Retype all of the records precisely.

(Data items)
# # # # # # #
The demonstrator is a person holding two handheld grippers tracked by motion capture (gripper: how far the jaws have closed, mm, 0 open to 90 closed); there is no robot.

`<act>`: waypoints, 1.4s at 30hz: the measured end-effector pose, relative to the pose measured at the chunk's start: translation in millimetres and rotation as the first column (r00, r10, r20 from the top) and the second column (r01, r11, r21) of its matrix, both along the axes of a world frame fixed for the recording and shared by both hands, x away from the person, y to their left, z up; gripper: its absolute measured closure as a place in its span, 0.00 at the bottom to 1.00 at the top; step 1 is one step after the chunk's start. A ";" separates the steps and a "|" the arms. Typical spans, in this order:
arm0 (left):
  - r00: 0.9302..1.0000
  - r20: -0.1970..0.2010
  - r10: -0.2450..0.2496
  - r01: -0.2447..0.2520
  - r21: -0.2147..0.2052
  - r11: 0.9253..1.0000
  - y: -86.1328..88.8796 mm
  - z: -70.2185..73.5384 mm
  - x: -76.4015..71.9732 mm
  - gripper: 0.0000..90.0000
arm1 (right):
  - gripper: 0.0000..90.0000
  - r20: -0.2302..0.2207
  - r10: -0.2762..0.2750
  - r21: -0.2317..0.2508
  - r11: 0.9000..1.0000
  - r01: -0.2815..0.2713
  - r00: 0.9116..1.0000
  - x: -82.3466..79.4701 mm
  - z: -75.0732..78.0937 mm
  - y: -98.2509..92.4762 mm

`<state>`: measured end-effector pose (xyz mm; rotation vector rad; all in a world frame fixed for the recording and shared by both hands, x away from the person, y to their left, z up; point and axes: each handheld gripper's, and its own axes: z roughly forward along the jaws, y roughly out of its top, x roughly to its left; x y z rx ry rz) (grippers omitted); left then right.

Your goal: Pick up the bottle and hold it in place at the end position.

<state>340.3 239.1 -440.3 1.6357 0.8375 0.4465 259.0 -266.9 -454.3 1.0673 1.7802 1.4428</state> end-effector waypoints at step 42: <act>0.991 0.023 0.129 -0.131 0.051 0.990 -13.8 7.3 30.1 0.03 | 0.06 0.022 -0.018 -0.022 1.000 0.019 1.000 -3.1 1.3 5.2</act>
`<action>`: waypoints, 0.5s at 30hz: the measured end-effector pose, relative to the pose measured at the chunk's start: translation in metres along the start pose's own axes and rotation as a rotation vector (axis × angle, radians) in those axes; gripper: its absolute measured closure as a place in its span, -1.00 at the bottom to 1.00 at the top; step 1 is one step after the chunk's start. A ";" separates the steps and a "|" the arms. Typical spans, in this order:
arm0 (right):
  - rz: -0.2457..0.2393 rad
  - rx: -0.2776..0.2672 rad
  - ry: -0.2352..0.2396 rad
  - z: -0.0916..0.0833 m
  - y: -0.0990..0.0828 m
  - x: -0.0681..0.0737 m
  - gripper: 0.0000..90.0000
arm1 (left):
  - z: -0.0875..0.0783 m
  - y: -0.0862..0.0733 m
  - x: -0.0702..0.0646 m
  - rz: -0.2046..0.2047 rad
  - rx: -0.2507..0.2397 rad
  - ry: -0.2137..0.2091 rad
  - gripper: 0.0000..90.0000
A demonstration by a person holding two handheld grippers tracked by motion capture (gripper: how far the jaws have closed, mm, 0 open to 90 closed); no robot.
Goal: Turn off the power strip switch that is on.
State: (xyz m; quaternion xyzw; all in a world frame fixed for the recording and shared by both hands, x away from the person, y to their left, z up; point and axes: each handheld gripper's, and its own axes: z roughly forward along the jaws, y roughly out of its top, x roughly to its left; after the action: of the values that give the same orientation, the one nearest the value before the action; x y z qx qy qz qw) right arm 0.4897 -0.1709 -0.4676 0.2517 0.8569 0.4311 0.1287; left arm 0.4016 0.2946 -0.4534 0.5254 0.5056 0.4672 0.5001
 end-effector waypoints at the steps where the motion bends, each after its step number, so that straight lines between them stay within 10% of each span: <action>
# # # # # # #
- **ANSWER AREA**
The demonstrator is a person holding two handheld grippers tracked by motion capture (gripper: how far the jaws have closed, mm, 0 open to 90 closed); there is no robot.

`<act>`: waypoints, 1.4s at 30hz: the measured end-effector pose, relative to the pose measured at the chunk's start: translation in millimetres and rotation as the first column (r00, r10, r20 from the top) and the second column (r01, r11, r21) of its matrix, both along the axes of a world frame fixed for the recording and shared by both hands, x away from the person, y to their left, z up; gripper: its absolute measured closure as a place in its span, 0.00 at the bottom to 1.00 at the top; step 1 is one step after the chunk's start. A ";" separates the steps and a "|" the arms. Typical spans, in this order:
arm0 (left):
  - r00: 0.9302..1.0000
  - r20: -0.1970..0.2010
  - r10: -0.2450..0.2496
  - r01: -0.2447..0.2520
  - r21: -0.2147..0.2052
  - r11: 0.9253..1.0000
  - y: -86.1328..88.8796 mm
  - z: -70.2185..73.5384 mm
  - x: -76.4015..71.9732 mm
  - gripper: 0.0000..90.0000
arm1 (right):
  - gripper: 0.0000..90.0000
  - r20: -0.2302..0.2207
  - r10: -0.2762..0.2750
  - r21: -0.2317..0.2508
  - r11: 0.9000..1.0000
  - r01: -0.2815..0.2713
  - r00: 0.9116..1.0000
  - x: -82.3466..79.4701 mm
  - z: -75.0732..78.0937 mm
  - y: -98.2509..92.4762 mm

`<state>`: measured end-effector pose (xyz mm; rotation vector rad; all in a world frame fixed for the recording and shared by both hands, x away from the person, y to their left, z up; point and axes: each handheld gripper's, and its own axes: z roughly forward along the jaws, y roughly out of its top, x roughly to its left; x y z rx ry rz) (grippers omitted); left then right.

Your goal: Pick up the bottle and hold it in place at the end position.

<state>340.3 239.1 -440.3 1.6357 0.8375 0.4465 259.0 -266.9 -454.3 1.0673 1.7802 1.4428</state> end-effector waypoints at step 42: <act>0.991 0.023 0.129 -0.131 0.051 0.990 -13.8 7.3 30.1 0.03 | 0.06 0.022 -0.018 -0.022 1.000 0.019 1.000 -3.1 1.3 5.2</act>
`<action>`: waypoints, 0.5s at 30hz: the measured end-effector pose, relative to the pose measured at the chunk's start: translation in metres along the start pose's own axes and rotation as a rotation vector (axis × angle, radians) in those axes; gripper: its absolute measured closure as a place in its span, -1.00 at the bottom to 1.00 at the top; step 1 is one step after the chunk's start. A ";" separates the steps and a "|" the arms. Typical spans, in this order:
arm0 (right):
  - rz: -0.2457..0.2393 rad
  - rx: -0.2776..0.2672 rad
  - ry: -0.2352..0.2396 rad
  - z: -0.0916..0.0833 m
  - y: -0.0990..0.0828 m
  - x: -0.0681..0.0737 m
  - gripper: 0.0000..90.0000
arm1 (left):
  - z: -0.0875..0.0783 m
  - y: -0.0862..0.0733 m
  - x: -0.0702..0.0646 m
  - rz: -0.2046..0.2047 rad
  - rx: -0.2507..0.2397 rad
  - ry: -0.2137..0.2091 rad
  - gripper: 0.0000..90.0000
A demonstration by a person holding two handheld grippers tracked by motion capture (gripper: how far the jaws have closed, mm, 0 open to 90 closed); no robot.
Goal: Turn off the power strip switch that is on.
State: (xyz m; quaternion xyzw; all in a world frame fixed for the recording and shared by both hands, x away from the person, y to their left, z up; point and axes: each handheld gripper's, and its own axes: z roughly forward along the jaws, y roughly out of its top, x roughly to its left; after the action: of the values that give the same orientation, the one nearest the value before the action; x y z qx qy qz qw) right arm 0.4897 -0.1709 -0.4676 0.2517 0.8569 0.4311 0.1287; left arm 0.4016 0.2946 -0.4534 0.5254 0.5056 0.4672 0.5001
 end-effector waypoints at the steps where the motion bends, each after its step number, so that straight lines between them stay within 10% of each span: <action>

That is the complete output for this exercise.